Cela ne signifie pas pour autant que la viande séchée soudanaise deviendra du jour au lendemain un acteur majeur du commerce mondial de la viande ; son potentiel le plus réaliste réside dans les marchés de niche. Des millions de Soudanais vivant à l’étranger connaissent ce produit et le recherchent activement. Les pays du Golfe, avec leurs importantes communautés soudanaises, pourraient constituer un point de départ idéal.
De là peuvent émerger des opportunités sur les marchés alimentaires halal plus vastes, où les consommateurs sont prêts à payer un prix plus élevé pour des produits certifiés qui allient authenticité culturelle et normes alimentaires fiables, ainsi que parmi les consommateurs intéressés par les aliments traditionnels riches en protéines.

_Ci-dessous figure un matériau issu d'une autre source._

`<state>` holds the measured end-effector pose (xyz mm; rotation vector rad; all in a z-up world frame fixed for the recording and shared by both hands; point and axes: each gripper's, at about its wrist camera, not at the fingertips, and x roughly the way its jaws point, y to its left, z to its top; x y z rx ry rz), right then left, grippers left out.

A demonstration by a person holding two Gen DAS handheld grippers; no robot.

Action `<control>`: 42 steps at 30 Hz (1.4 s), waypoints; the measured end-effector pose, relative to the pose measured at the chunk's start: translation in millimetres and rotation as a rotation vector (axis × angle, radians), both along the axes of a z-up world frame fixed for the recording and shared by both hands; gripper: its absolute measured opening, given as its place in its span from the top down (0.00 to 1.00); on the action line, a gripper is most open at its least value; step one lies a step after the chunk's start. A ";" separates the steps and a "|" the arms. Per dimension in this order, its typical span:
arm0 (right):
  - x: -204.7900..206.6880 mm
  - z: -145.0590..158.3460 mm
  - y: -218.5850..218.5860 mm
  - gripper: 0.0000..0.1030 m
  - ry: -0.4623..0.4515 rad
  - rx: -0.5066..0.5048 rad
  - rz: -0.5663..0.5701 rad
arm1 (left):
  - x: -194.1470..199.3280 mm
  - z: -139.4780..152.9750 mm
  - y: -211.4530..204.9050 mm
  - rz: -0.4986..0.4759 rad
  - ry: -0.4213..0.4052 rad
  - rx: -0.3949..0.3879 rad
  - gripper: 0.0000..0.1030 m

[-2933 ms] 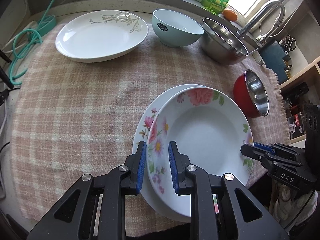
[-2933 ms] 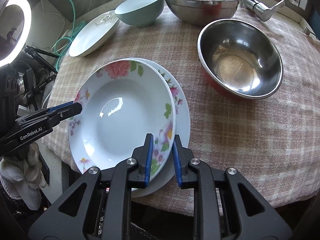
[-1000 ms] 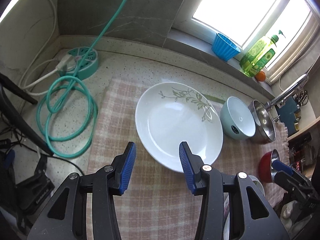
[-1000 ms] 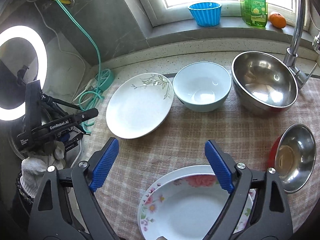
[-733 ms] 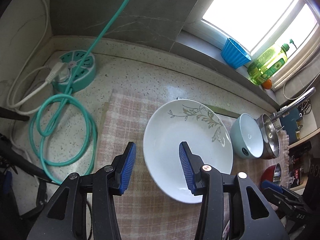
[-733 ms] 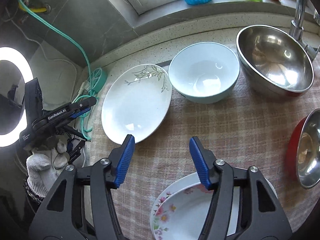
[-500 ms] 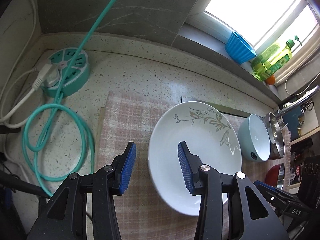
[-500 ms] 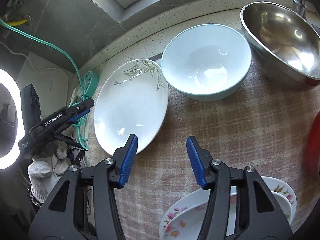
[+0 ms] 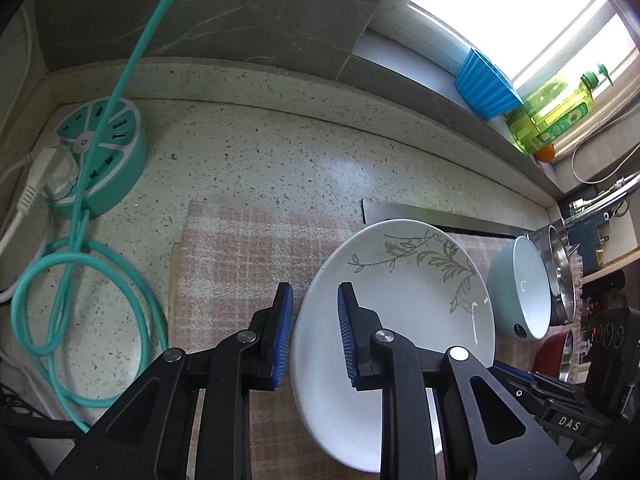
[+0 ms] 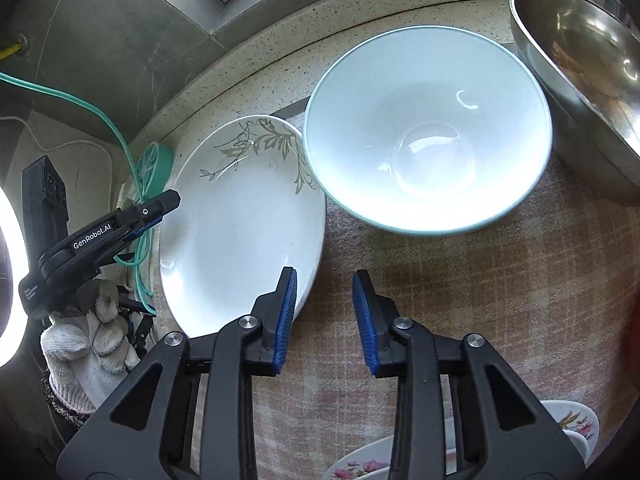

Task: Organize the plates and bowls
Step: 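Move the right gripper to the leaf-pattern plate rim and close it, then lift the leaf-pattern plate and carry it toward the plate stack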

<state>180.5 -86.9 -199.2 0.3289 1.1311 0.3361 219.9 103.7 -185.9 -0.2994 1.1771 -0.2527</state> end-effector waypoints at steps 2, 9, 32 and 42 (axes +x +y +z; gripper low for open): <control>2.4 -1.8 2.0 0.77 0.006 0.003 0.003 | 1.5 -3.4 1.7 0.002 0.010 -0.015 0.83; 10.6 -5.1 9.7 0.84 0.008 -0.004 0.008 | 4.1 -11.8 5.7 -0.007 0.035 -0.026 0.88; -14.3 10.4 11.9 0.90 -0.026 -0.068 0.064 | -40.0 -3.4 11.3 0.012 0.020 -0.047 0.89; -49.7 35.3 7.2 0.89 -0.070 -0.057 0.110 | -69.2 30.6 16.3 0.039 -0.042 -0.070 0.89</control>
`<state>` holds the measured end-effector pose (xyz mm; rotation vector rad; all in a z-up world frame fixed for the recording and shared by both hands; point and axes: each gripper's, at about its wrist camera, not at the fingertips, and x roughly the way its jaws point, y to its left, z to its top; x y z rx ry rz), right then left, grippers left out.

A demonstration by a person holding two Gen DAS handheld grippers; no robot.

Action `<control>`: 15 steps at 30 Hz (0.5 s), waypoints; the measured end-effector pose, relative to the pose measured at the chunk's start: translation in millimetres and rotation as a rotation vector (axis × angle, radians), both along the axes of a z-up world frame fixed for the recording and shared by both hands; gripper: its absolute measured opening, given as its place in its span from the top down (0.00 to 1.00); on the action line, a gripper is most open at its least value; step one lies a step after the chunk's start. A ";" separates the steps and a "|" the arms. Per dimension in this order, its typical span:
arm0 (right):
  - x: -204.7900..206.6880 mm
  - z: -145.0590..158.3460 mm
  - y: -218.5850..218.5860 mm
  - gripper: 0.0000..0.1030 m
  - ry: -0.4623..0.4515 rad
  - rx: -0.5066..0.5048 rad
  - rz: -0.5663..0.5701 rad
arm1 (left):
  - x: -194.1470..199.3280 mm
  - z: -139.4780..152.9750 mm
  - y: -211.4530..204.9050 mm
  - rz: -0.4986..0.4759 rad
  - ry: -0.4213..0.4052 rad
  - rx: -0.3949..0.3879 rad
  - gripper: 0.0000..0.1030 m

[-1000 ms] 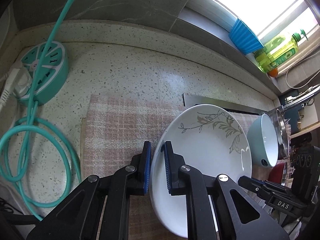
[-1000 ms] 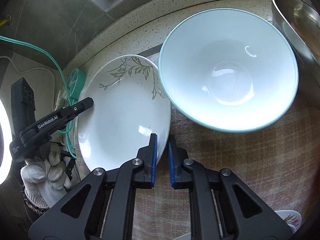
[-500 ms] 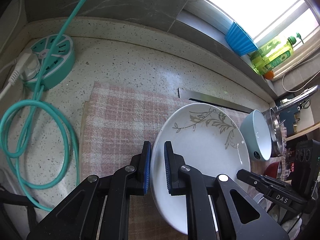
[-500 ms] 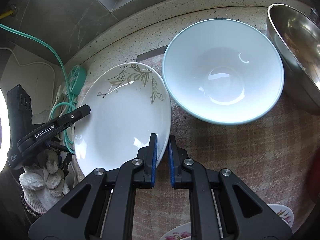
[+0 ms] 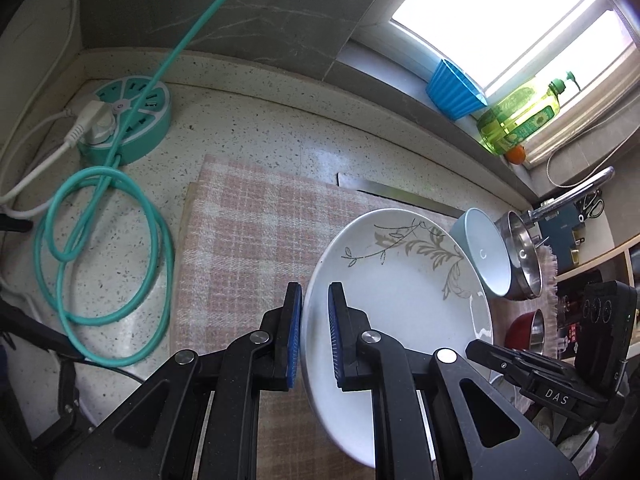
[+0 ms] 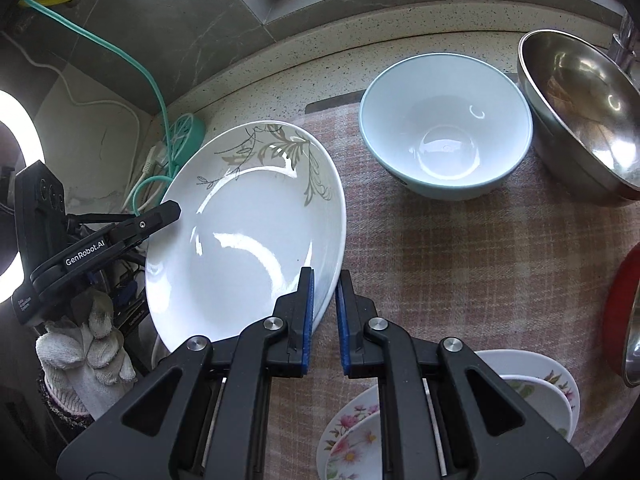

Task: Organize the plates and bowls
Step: 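Lift the leaf-pattern plate and carry it toward the plate stack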

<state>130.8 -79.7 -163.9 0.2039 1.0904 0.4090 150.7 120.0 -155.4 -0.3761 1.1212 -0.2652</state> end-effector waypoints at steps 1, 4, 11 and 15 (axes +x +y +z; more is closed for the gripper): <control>-4.2 3.2 -1.9 0.89 -0.006 0.001 0.004 | -2.8 3.3 -1.8 0.000 -0.008 0.001 0.89; -14.9 11.3 -8.0 0.89 -0.023 0.005 0.017 | -12.3 11.8 -5.4 0.004 -0.026 0.000 0.89; -37.1 21.0 -25.7 0.89 -0.033 0.009 0.039 | -39.2 30.3 -21.8 0.000 -0.064 0.018 0.89; -51.4 23.3 -40.2 0.89 -0.035 0.011 0.051 | -53.9 40.4 -34.9 -0.002 -0.082 0.014 0.89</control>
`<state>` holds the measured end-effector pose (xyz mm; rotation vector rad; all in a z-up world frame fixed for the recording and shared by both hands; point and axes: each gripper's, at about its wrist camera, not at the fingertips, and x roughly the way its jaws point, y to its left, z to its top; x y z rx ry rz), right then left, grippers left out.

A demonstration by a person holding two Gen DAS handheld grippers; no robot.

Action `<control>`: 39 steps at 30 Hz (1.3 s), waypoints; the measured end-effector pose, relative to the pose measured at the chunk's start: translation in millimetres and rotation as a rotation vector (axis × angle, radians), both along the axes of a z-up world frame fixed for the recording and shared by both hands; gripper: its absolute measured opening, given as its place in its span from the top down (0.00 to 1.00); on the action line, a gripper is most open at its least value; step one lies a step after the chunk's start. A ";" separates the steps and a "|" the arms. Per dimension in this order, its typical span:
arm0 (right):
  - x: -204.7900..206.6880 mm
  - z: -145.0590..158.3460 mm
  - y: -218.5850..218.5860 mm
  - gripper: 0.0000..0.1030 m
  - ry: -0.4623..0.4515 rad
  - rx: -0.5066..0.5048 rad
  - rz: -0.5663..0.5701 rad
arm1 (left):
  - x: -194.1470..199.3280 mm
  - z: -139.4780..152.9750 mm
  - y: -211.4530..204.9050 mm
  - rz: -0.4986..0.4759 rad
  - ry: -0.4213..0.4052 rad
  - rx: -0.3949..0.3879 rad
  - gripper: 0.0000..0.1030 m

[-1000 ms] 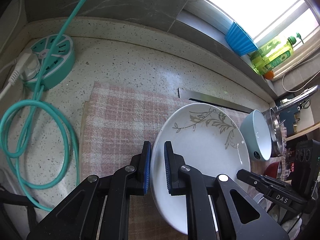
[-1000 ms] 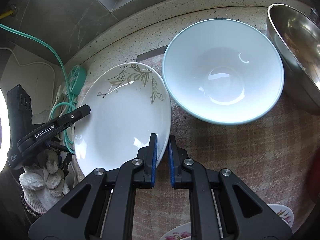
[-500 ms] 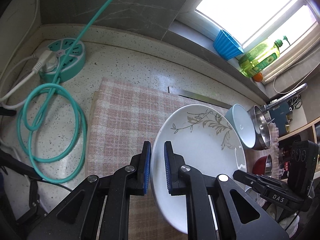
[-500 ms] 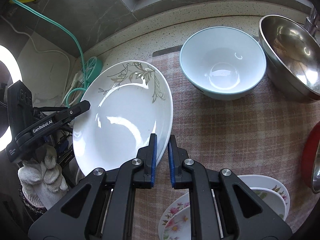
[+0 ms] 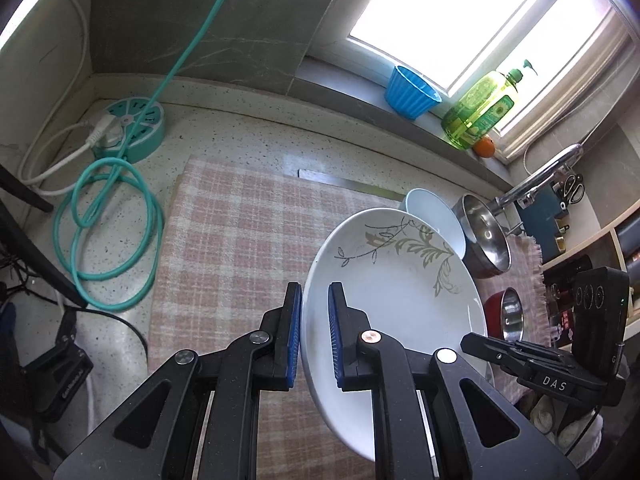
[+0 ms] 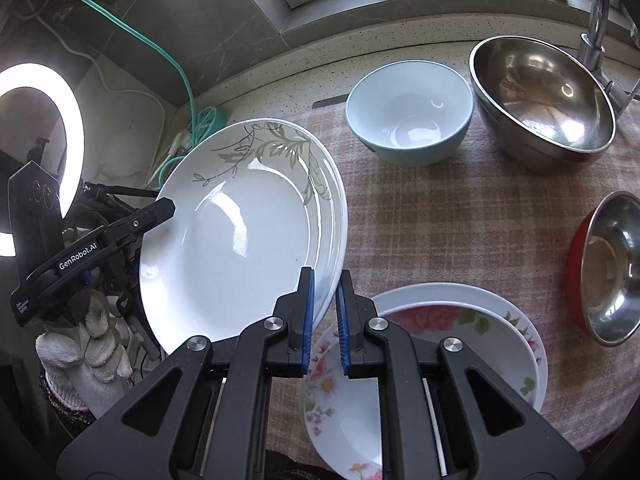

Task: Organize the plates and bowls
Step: 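Lift the leaf-pattern plate and carry it toward the plate stack, then lower the leaf-pattern plate onto the peony plate stack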

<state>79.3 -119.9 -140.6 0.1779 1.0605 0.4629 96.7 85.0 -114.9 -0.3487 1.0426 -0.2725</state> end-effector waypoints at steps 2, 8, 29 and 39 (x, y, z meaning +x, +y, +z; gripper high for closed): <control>-8.3 0.6 -7.5 0.89 -0.011 -0.010 0.008 | -6.8 4.6 -8.8 -0.006 -0.009 0.014 0.89; -27.5 2.8 -39.4 0.89 -0.024 -0.019 0.010 | -28.0 10.4 -39.8 -0.027 -0.027 0.030 0.89; -69.5 -36.0 -121.6 0.89 0.027 -0.134 0.078 | -98.9 -27.6 -114.0 0.025 0.062 -0.005 0.89; -71.3 -50.7 -124.1 0.89 0.037 -0.164 0.107 | -117.3 -41.6 -123.6 0.060 0.086 -0.002 0.89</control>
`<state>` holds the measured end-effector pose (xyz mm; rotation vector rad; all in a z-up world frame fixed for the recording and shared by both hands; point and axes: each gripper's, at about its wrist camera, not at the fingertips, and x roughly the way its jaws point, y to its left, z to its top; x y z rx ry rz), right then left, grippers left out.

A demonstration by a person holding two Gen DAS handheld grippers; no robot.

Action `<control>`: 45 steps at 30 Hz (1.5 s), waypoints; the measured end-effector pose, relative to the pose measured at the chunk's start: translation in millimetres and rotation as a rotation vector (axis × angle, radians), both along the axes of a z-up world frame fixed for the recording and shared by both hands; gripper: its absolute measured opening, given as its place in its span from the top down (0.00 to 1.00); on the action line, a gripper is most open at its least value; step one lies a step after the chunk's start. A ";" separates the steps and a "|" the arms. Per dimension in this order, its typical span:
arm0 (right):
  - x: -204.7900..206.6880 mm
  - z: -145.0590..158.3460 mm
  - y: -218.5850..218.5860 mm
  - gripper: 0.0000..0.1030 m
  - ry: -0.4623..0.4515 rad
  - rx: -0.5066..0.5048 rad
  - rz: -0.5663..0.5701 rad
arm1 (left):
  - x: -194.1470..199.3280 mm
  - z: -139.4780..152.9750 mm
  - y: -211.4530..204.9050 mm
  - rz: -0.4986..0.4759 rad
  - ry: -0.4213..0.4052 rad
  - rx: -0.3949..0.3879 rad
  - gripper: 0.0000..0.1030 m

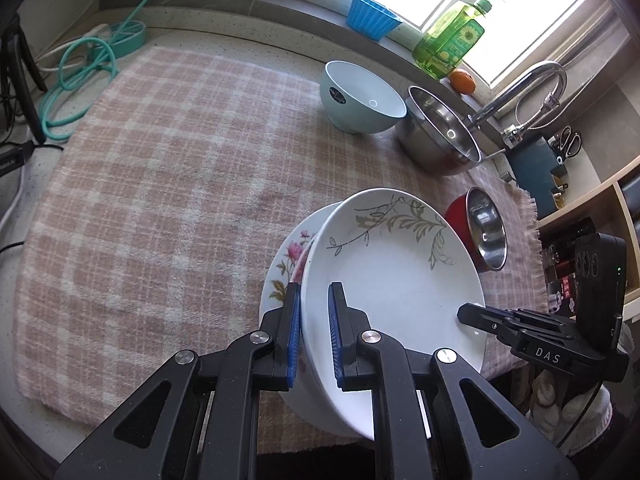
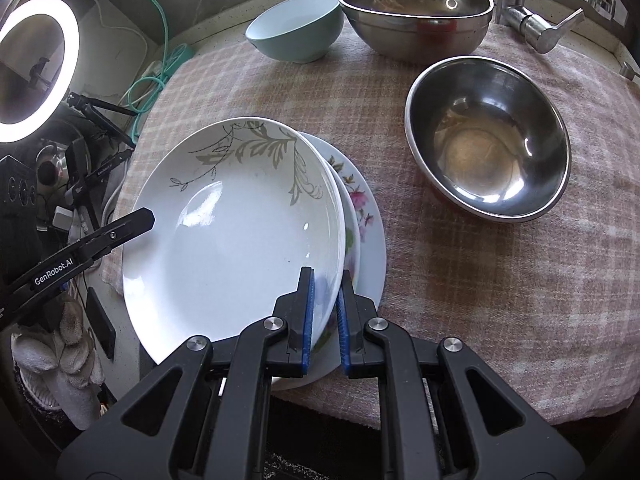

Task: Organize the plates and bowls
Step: 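Lower the leaf-pattern plate onto the peony plate stack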

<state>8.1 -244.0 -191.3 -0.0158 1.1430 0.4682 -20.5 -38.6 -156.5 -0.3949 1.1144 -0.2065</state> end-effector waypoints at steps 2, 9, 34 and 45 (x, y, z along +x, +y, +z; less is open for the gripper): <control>-0.4 -2.0 2.0 0.89 -0.007 -0.007 0.009 | -2.2 -3.4 1.3 0.015 0.006 -0.004 0.89; -5.5 -1.3 4.6 0.89 -0.041 -0.033 0.028 | -8.2 -10.0 -1.9 0.020 0.022 0.016 0.89; -14.0 1.7 11.8 0.85 -0.162 -0.117 0.070 | -11.7 -12.4 -12.2 0.031 0.004 0.069 0.84; -12.0 1.6 5.4 0.59 -0.167 -0.115 0.060 | -11.4 -14.4 -14.0 0.047 0.006 0.063 0.82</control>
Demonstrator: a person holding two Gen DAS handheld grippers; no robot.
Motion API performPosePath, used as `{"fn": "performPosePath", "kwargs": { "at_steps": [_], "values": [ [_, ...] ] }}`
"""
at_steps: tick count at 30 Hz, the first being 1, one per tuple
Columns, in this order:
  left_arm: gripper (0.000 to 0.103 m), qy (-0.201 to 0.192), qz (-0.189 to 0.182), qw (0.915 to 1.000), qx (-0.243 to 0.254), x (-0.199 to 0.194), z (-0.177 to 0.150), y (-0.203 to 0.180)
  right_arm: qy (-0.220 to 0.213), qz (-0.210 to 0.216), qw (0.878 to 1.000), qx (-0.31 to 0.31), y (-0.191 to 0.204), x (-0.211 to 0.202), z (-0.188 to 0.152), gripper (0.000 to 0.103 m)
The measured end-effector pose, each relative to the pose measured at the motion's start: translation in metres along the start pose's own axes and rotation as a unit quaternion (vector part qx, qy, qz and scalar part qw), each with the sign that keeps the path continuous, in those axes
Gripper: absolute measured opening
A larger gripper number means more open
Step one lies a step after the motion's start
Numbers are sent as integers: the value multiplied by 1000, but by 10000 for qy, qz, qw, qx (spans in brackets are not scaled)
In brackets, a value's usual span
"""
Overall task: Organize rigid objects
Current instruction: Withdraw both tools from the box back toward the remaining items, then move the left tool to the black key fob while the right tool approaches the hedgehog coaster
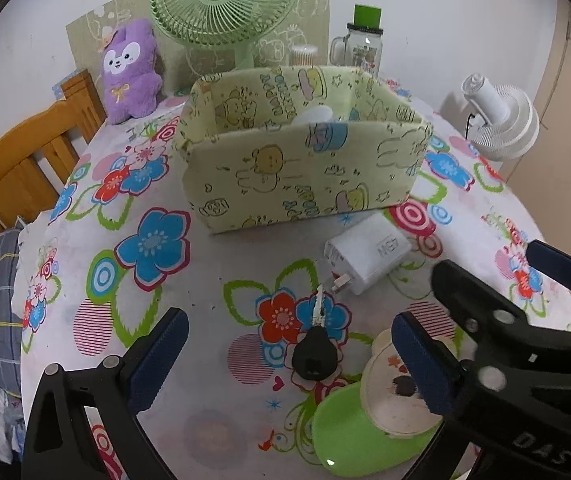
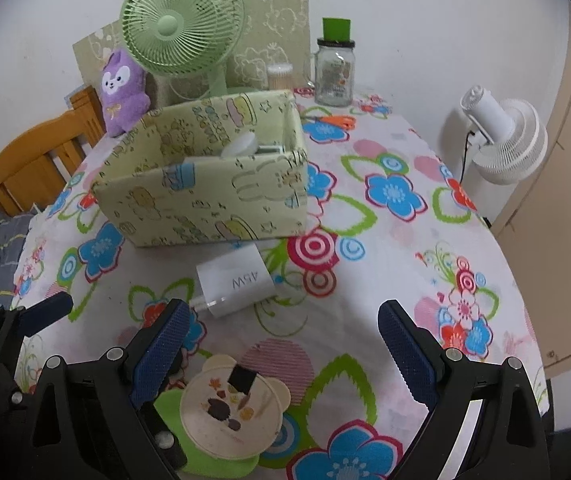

Le défi de le transformer en produit de consommation
Le défi ne réside donc pas dans la création de la demande, car elle existe déjà parmi les millions de Soudanais vivant à l'étranger qui connaissent le produit et le recherchent. Le véritable enjeu est de transformer ce produit alimentaire, actuellement transporté par le biais des réseaux familiaux et des bagages personnels, en un produit pouvant atteindre les consommateurs de manière légale et fiable par les circuits commerciaux officiels. Contrairement à de nombreux produits d'exportation, le sharmout n'a pas besoin d'un nouveau marché ; il a besoin d'un marché existant pour être mieux servi.

Les industries d'exportation performantes ne reposent pas toujours sur d'immenses usines ou des stratégies nationales ambitieuses. Elles peuvent parfois naître de produits connus, appréciés et recherchés activement. Pour le Soudan, l'une de ces opportunités pourrait résider dans le passage quotidien des frontières, transportés dans les valises des voyageurs.
La question n'est plus de savoir s'il existe un marché ou non, mais si le Soudan peut transformer une tradition informelle en une industrie formelle avant que les changements de régime et le manque persistant d'investissements ne fassent disparaître cette opportunité.